● **What is required**: Only the final stretch of the data is wanted: reproduce the line containing "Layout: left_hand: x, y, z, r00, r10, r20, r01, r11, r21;" and each line after it, exactly.

□ □ □ □ □

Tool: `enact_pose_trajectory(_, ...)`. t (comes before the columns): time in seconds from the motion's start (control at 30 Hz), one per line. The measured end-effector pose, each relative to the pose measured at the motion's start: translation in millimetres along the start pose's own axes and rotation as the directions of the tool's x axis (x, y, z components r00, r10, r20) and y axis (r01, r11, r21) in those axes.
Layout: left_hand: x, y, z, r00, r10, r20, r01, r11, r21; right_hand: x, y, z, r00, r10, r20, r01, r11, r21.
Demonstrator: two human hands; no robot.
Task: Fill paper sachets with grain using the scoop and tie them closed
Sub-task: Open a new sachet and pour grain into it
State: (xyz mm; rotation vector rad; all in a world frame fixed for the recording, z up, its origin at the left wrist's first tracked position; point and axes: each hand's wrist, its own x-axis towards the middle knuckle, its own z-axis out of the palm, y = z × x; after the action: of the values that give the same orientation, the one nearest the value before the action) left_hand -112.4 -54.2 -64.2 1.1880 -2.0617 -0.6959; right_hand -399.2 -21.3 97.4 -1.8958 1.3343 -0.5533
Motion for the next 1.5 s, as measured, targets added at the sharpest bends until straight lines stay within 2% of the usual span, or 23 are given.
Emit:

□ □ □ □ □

● **Solution for this problem**:
Layout: left_hand: x, y, z, r00, r10, r20, r01, r11, r21; right_hand: x, y, z, r00, r10, r20, r01, r11, r21.
Demonstrator: two human hands; no robot.
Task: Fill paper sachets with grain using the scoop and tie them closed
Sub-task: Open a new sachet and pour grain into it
State: (xyz mm; rotation vector rad; all in a world frame fixed for the recording, z up, its origin at the left wrist's first tracked position; point and axes: each hand's wrist, its own x-axis towards the middle knuckle, its own z-axis out of the palm, y = z × x; after the action: of the values that give the same orientation, the one nearest the value before the action) left_hand -112.4 -54.2 -64.2 1.1880 -2.0617 -0.6959; right_hand -399.2 -21.3 97.4 -1.8958 1.3343 -0.5533
Motion for the next 1.5 s, as measured, targets added at the sharpest bends until straight lines stay within 2% of the usual span, or 23 are given.
Emit:

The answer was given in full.